Vous avez remarqué le nombre de faux livres qui paraissent en période électorale ? Les journalistes se passionnent pour la vie de Trucmuche, son enfance (déjà, petit, il exigeait un plus gros quatre heures que celui de ses camarades…), sa carrière (passage remarqué à la SOVADECO), ses amours (avec une présentatrice, non pas celle-là, l’autre…).

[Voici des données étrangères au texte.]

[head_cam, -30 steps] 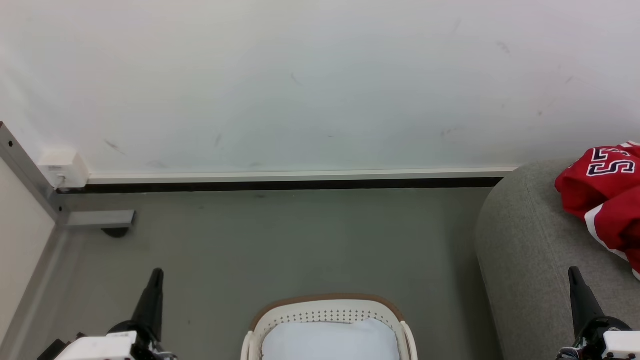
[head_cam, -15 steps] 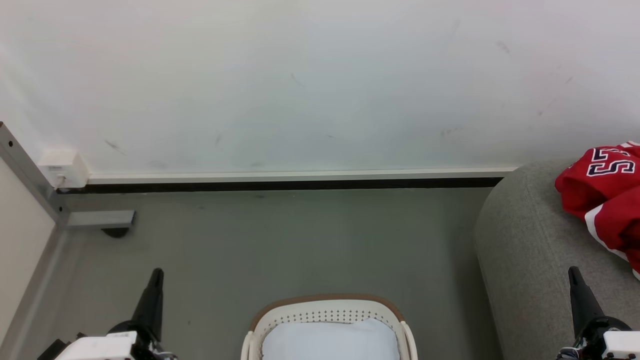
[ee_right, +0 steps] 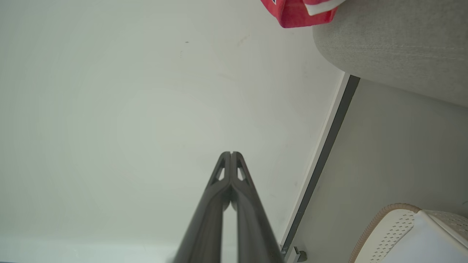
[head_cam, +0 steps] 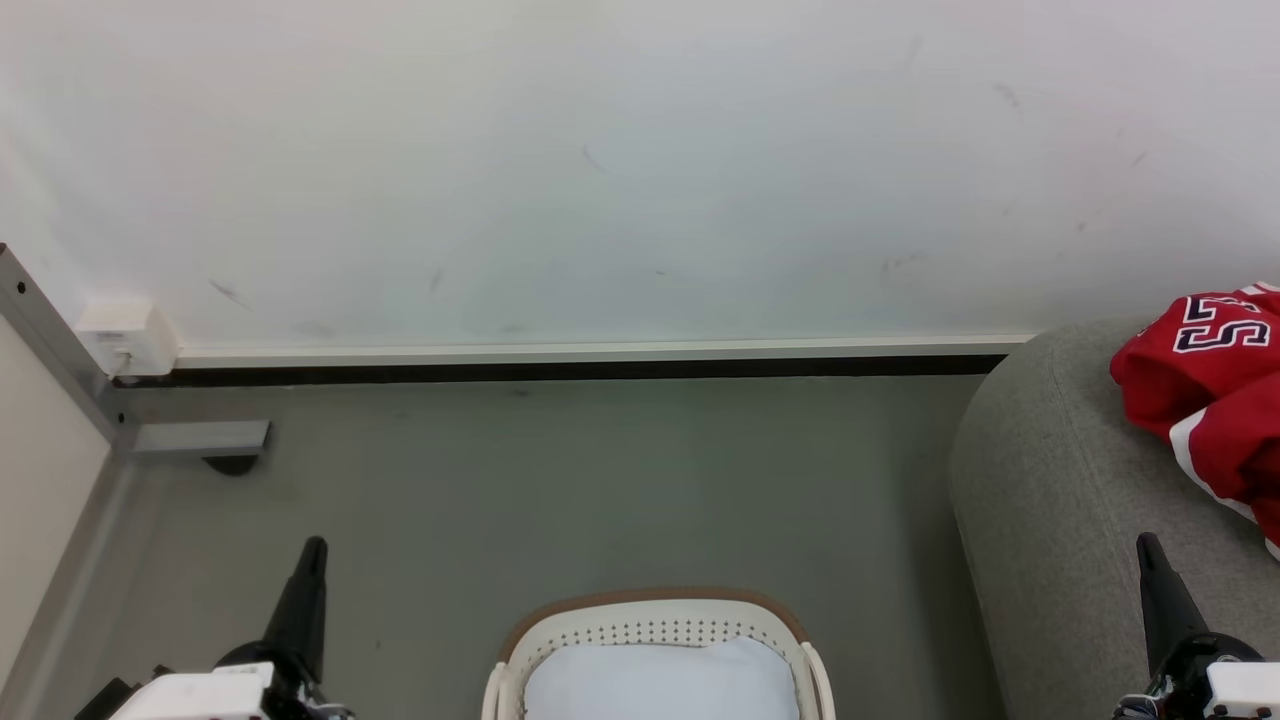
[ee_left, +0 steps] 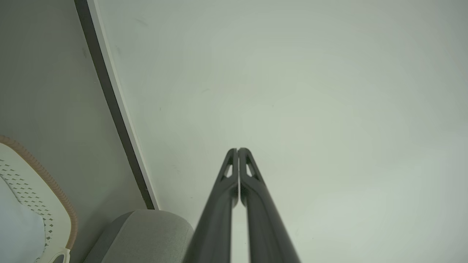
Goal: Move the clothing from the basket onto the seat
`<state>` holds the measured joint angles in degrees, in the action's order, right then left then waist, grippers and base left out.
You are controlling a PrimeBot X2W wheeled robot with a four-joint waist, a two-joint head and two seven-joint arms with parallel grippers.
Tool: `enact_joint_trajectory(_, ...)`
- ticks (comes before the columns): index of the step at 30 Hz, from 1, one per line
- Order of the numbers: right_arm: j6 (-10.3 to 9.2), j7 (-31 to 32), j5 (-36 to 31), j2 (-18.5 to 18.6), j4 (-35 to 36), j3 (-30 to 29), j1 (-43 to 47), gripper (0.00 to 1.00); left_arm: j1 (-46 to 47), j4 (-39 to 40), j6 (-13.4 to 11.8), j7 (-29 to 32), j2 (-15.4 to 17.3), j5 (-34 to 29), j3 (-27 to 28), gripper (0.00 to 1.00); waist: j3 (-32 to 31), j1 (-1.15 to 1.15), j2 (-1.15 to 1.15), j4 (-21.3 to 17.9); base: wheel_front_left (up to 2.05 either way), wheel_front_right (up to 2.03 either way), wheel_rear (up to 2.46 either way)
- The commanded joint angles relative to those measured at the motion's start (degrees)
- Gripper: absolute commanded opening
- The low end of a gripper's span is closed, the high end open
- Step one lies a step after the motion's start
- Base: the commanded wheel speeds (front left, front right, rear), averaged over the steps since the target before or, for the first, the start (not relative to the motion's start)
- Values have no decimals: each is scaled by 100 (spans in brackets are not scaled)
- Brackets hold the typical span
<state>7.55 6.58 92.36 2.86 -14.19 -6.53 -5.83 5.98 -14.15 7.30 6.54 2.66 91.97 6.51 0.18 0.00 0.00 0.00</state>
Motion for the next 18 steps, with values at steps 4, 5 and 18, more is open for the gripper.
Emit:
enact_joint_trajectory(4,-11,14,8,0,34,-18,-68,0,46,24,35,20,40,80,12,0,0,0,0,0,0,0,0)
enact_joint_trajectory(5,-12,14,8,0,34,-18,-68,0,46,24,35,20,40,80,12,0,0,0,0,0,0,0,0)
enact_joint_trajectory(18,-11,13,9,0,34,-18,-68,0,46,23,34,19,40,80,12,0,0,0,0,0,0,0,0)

Si vous voulez donner l’impression d’être dans le mouvement alors que vous vous tamponnez le coquillard des élections et des candidat(e)s [vous connaissez l’histoire du mec qui colle des papillons avec le slogan « Un seul candida : Albicans » ; je ne vous la raconte pas, il faut avoir beaucoup vécu pour la comprendre]. Où en étais-je… Ah oui ! Donner l’impression ; précisément, il s’agit d’un livre, intitulé Précis d’anti-électoralisme élémentaire et sous-titré 120 motifs de ne pas aller voter.

C’est un recueil de citations puisées aux meilleures sources. De quoi réviser vos classiques et alimenter les discussions à la cantine.

(Un regret : l’absence d’index des noms propres, qui aurait facilité l’usage de ce petit manuel après première lecture.)